### TO DO:
Which lines in the records below include the word "things"? Report each of them in full.

[Stored items]
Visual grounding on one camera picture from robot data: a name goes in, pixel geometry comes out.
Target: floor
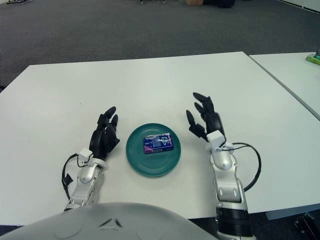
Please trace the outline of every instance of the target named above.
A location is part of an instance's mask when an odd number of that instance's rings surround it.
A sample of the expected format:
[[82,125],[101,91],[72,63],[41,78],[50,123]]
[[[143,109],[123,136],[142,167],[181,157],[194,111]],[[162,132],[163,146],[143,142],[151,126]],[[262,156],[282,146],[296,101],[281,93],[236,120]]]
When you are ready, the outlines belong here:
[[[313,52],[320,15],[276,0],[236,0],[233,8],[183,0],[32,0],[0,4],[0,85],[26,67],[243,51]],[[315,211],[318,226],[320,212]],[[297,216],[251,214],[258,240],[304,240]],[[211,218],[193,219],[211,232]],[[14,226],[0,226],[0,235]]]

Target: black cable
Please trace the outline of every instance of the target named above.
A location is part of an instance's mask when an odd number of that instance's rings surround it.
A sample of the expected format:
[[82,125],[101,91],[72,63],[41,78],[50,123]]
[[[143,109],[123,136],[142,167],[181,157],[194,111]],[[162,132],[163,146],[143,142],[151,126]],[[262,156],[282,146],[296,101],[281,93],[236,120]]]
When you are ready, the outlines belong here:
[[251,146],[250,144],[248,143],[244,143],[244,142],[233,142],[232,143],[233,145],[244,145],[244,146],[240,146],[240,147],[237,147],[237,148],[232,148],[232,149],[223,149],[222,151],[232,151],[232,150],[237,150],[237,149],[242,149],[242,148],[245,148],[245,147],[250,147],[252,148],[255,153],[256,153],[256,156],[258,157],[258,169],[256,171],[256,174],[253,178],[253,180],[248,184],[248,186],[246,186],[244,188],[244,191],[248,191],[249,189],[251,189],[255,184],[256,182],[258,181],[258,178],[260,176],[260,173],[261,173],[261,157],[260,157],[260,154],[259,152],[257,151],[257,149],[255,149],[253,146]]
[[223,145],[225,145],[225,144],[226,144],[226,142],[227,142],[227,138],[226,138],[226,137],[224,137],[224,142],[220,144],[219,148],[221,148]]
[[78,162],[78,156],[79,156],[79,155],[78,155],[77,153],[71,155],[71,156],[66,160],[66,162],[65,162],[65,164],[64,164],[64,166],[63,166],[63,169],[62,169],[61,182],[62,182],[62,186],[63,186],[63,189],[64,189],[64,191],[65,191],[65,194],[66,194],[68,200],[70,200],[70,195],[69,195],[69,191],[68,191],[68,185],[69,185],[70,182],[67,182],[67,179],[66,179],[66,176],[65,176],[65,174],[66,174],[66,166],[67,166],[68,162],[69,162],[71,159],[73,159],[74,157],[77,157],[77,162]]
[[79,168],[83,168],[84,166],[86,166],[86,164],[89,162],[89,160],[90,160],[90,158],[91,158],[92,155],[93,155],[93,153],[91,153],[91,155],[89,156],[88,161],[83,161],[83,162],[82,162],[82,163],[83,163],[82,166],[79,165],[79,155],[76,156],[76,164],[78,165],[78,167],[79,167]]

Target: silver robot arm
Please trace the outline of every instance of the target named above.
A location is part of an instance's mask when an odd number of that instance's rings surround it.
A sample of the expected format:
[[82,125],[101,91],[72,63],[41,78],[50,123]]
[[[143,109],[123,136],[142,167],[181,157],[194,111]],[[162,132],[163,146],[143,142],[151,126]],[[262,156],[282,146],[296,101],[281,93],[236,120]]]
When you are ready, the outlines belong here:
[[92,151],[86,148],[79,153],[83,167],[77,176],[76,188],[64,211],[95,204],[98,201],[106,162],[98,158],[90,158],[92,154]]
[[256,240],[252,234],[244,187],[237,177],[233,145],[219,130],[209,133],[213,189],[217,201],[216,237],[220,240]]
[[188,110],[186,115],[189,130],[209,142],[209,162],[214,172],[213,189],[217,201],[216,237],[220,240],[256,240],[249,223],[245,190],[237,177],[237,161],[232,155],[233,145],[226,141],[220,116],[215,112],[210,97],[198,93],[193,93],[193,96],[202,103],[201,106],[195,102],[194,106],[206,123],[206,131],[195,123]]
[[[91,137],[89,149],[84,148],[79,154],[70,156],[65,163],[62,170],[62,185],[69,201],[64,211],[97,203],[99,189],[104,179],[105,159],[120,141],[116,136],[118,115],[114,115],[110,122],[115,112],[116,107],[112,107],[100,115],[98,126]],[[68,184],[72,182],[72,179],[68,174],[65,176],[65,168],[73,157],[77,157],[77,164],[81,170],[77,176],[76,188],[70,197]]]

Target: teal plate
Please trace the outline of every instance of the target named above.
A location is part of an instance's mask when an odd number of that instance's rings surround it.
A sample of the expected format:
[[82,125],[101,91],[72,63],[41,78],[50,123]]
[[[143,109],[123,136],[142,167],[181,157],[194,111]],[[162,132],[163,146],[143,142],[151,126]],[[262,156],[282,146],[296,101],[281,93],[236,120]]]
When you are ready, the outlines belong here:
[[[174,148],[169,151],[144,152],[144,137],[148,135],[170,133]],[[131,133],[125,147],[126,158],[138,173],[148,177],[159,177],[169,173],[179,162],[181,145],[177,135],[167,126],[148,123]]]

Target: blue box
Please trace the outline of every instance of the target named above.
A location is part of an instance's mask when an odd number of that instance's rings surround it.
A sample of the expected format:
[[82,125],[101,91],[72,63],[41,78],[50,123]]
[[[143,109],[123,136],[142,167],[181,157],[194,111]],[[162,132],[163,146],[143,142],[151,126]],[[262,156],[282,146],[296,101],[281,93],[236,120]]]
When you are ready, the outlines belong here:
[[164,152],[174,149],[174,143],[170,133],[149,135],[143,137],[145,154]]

---

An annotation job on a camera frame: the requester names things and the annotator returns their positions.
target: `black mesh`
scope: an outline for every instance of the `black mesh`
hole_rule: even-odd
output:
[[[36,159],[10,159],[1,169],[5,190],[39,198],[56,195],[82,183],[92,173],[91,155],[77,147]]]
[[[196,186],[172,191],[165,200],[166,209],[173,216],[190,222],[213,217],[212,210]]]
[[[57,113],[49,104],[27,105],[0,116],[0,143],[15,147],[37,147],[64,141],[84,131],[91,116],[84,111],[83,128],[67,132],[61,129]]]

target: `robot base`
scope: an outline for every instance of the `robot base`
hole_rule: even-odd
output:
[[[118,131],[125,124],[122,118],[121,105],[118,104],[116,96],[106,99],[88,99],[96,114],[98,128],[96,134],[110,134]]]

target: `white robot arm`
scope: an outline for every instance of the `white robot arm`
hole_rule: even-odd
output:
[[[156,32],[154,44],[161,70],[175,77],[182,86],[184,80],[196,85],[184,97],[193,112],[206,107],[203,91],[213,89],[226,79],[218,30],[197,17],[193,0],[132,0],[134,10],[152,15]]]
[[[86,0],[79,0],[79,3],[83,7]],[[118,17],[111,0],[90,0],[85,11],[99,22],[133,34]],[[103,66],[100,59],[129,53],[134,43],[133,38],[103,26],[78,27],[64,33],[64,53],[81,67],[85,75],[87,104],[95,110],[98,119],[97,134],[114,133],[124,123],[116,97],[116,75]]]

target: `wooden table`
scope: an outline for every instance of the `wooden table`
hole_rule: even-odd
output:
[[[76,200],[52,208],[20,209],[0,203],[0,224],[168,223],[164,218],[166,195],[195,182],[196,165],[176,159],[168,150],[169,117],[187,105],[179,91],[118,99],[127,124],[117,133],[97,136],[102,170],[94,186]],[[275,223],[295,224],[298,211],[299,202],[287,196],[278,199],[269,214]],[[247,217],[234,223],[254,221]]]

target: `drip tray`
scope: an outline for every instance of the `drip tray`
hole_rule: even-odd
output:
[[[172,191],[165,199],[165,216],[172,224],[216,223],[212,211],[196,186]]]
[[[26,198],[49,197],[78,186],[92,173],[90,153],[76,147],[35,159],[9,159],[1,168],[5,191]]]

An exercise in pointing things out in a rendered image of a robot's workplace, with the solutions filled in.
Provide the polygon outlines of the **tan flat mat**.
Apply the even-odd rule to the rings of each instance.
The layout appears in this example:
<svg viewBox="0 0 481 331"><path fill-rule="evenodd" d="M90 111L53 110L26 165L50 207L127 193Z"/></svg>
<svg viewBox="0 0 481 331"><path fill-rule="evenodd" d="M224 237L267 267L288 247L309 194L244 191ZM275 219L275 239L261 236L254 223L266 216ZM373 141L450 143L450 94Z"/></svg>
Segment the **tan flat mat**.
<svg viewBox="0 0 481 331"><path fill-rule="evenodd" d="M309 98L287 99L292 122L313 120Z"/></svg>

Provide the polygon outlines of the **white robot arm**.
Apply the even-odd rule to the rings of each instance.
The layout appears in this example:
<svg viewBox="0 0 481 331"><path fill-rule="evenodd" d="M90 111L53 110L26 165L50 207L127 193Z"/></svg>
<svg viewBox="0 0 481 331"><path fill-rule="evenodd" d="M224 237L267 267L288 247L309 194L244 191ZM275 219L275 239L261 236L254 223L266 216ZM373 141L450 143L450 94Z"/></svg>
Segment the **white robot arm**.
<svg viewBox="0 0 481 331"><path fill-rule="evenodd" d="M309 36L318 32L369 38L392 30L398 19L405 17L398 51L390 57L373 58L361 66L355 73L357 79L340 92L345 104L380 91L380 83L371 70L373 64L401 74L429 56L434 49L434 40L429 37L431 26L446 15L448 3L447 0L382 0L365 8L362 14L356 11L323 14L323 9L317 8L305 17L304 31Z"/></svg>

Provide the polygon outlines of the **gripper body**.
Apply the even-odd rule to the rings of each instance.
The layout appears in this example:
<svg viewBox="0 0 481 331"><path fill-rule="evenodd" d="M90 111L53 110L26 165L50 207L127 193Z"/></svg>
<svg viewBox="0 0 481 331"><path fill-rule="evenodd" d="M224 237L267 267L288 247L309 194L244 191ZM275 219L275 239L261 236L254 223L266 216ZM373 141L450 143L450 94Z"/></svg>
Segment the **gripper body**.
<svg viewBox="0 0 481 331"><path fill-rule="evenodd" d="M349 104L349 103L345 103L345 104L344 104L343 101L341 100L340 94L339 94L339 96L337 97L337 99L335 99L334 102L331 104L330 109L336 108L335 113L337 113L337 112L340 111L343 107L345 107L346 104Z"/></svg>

### RESULT:
An annotation job on a camera frame: the requester names things and the annotator returns their positions.
An exercise in pointing things out in a rendered image of a robot's workplace, with the solutions filled in.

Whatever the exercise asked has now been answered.